• [TASK OBJECTIVE] Reproduce the first line of the material below and each line after it, exactly, through the line containing "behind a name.", and give nothing more.

· · · ·

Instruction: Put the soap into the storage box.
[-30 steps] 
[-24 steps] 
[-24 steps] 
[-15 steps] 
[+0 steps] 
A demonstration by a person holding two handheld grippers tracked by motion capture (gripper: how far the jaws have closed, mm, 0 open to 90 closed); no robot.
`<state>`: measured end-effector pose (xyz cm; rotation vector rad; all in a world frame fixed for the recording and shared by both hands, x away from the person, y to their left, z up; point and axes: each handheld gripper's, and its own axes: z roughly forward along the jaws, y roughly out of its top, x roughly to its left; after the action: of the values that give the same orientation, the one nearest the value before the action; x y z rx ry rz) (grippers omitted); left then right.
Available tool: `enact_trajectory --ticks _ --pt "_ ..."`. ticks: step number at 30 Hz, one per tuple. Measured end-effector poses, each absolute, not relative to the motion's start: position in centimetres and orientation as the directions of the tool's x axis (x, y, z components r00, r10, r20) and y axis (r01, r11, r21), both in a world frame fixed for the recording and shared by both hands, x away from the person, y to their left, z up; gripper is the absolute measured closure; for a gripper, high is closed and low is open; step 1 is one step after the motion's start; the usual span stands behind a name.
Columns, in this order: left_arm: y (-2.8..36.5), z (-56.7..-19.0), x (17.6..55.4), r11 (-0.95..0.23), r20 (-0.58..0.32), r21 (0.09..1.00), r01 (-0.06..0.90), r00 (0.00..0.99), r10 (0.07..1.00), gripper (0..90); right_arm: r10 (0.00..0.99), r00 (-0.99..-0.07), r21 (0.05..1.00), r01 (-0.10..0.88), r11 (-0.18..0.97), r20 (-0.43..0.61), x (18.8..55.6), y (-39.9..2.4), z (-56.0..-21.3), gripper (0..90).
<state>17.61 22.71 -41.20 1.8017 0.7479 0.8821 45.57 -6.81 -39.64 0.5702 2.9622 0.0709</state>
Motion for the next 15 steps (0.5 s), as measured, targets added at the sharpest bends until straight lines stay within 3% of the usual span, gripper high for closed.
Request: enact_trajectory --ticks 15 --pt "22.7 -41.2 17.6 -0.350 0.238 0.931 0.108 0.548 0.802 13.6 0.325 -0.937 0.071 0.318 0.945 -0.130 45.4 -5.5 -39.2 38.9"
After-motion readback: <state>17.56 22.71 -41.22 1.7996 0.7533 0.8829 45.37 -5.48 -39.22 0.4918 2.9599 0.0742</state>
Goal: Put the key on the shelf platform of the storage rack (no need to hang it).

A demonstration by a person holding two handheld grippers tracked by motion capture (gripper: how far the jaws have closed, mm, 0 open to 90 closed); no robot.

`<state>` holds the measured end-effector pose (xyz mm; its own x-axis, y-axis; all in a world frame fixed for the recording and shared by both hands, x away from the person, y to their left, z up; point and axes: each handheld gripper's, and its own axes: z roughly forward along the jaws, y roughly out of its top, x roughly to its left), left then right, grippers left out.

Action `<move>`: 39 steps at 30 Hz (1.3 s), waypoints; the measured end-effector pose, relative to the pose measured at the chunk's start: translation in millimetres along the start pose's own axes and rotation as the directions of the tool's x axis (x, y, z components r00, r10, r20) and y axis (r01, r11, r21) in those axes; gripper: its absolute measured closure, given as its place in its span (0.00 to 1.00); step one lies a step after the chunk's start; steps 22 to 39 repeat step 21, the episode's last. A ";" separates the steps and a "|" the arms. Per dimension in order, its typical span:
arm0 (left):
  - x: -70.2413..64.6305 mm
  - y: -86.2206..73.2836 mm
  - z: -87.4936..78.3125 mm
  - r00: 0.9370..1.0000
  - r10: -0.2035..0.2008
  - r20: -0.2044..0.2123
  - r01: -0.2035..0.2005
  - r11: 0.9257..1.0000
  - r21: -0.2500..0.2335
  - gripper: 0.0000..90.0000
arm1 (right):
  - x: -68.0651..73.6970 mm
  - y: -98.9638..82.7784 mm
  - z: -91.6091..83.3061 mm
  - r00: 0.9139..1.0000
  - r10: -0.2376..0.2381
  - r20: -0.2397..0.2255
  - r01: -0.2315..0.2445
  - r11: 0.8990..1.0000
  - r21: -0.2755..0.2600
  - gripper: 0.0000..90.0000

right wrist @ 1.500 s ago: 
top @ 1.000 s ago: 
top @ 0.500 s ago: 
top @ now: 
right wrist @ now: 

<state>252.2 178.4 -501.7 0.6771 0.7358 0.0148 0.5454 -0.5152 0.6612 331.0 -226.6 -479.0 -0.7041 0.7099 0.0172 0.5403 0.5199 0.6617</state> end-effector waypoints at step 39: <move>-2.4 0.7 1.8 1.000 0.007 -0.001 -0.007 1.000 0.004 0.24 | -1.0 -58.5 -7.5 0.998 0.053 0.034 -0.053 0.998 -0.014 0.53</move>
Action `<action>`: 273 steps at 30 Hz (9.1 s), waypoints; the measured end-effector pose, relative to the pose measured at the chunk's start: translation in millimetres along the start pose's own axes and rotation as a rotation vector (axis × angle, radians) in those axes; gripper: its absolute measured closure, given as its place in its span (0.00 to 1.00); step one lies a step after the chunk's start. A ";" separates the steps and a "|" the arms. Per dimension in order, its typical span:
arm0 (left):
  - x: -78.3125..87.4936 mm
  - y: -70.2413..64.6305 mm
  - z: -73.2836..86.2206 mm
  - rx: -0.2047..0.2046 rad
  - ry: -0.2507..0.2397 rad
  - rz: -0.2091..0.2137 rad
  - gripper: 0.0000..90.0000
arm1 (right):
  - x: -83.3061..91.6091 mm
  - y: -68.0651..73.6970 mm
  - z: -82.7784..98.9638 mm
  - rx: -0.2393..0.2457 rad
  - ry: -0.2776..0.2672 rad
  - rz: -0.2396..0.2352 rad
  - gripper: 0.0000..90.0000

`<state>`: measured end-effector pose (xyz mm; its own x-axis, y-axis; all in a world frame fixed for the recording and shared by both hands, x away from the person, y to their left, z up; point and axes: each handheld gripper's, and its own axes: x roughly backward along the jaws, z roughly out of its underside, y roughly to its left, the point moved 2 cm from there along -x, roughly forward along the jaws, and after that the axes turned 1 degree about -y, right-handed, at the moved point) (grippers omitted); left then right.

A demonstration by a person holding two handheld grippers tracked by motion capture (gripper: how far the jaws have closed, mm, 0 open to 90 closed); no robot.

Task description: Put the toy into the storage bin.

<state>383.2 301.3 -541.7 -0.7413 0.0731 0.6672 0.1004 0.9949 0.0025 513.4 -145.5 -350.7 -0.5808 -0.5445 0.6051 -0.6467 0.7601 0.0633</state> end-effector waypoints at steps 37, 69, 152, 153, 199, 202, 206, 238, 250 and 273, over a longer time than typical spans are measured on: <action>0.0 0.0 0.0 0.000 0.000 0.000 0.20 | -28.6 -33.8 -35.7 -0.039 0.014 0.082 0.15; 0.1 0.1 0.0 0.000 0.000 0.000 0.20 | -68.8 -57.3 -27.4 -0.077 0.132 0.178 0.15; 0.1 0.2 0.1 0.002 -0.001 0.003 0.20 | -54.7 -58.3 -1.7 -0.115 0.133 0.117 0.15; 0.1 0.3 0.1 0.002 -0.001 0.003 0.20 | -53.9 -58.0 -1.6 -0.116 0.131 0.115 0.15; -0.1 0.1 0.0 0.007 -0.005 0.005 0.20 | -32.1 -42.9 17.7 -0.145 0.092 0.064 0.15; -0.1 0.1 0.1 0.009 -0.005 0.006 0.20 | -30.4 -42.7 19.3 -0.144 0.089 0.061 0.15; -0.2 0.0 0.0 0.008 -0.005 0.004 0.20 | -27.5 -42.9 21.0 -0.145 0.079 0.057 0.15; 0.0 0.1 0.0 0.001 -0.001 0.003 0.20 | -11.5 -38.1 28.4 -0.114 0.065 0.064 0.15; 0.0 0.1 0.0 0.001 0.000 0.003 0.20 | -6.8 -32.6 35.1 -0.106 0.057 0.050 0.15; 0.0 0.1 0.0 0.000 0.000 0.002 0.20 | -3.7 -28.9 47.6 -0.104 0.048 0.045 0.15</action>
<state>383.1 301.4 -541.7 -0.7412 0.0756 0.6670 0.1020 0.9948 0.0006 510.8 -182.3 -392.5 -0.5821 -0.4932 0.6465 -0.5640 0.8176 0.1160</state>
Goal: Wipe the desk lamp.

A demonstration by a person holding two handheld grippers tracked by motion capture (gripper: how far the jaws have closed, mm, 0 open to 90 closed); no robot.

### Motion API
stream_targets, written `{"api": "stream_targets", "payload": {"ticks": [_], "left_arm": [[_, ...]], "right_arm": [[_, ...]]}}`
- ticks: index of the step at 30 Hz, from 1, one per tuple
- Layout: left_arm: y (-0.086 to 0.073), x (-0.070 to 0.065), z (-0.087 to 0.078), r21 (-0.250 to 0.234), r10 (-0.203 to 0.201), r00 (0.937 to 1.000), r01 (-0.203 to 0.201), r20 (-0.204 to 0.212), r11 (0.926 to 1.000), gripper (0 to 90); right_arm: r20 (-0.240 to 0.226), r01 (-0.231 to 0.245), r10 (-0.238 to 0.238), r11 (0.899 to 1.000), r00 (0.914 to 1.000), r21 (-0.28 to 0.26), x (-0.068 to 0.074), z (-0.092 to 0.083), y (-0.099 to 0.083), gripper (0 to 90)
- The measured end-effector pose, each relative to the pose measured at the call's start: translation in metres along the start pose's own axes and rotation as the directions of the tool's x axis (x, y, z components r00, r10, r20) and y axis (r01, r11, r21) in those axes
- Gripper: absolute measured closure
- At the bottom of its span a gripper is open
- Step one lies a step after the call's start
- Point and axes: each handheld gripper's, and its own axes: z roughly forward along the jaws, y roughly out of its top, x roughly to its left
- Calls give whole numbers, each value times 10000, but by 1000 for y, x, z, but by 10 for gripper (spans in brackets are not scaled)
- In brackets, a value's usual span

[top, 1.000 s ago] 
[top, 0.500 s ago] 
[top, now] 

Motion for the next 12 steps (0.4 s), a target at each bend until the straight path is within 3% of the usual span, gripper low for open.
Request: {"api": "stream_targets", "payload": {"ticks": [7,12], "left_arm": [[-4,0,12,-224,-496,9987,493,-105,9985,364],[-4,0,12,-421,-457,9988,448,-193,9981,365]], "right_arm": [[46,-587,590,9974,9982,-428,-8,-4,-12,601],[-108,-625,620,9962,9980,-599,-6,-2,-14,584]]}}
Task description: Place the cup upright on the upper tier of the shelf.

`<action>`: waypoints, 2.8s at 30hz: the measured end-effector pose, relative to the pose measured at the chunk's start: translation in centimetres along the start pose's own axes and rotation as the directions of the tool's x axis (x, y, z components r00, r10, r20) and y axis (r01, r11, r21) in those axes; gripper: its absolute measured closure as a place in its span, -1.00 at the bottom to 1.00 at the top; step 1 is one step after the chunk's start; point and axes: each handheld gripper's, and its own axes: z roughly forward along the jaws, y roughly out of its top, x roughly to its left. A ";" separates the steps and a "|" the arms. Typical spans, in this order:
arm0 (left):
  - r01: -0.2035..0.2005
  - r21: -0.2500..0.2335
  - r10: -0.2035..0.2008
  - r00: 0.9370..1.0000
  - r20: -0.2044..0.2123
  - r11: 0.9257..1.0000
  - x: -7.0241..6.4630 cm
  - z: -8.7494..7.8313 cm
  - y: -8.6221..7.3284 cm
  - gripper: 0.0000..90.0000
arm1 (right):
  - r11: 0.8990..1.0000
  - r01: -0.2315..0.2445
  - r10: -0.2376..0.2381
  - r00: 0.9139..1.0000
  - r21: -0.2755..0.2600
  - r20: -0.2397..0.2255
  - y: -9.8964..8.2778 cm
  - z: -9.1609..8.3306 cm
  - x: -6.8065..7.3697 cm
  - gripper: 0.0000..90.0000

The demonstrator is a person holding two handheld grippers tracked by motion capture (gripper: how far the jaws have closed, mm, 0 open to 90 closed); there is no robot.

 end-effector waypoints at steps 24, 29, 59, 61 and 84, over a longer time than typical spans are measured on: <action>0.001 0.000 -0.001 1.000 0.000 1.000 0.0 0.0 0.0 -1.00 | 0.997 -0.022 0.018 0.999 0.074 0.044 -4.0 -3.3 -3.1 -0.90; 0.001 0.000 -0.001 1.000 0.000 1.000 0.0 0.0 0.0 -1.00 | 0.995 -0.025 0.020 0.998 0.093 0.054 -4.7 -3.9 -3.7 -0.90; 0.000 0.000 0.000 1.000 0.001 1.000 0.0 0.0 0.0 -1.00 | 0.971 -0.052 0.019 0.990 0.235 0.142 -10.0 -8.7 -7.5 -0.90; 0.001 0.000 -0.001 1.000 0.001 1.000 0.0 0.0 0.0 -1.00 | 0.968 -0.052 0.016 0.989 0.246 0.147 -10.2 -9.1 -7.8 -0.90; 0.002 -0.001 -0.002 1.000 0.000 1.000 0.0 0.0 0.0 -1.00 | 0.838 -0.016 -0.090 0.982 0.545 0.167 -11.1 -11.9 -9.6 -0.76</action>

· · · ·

• [SOLVED PROBLEM]
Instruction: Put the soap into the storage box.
[-30 steps] 
[-24 steps] 
[-24 steps] 
[-15 steps] 
[+0 steps] 
A demonstration by a person holding two handheld grippers tracked by motion capture (gripper: how far the jaws have closed, mm, 0 open to 90 closed); no robot.
`<state>`: measured end-effector pose (xyz cm; rotation vector rad; all in a world frame fixed for the recording and shared by both hands, x away from the person, y to their left, z up; point and axes: each handheld gripper's, and its own axes: z roughly forward along the jaws, y roughly out of its top, x roughly to its left; after the action: of the values that give the same orientation, the one nearest the value before the action; x y z rx ry rz) (grippers omitted); left then right.
Available tool: `enact_trajectory --ticks _ --pt "_ ..."`. ticks: step number at 30 Hz, one per tuple. Measured end-effector poses, each absolute, not relative to the motion's start: position in centimetres and orientation as the directions of the tool's x axis (x, y, z components r00, r10, r20) and y axis (r01, r11, r21), both in a world frame fixed for the recording and shared by both hands, x away from the person, y to their left, z up; gripper is the absolute measured closure; for a gripper, high is closed and low is open; step 1 is one step after the motion's start; the usual span stands behind a name.

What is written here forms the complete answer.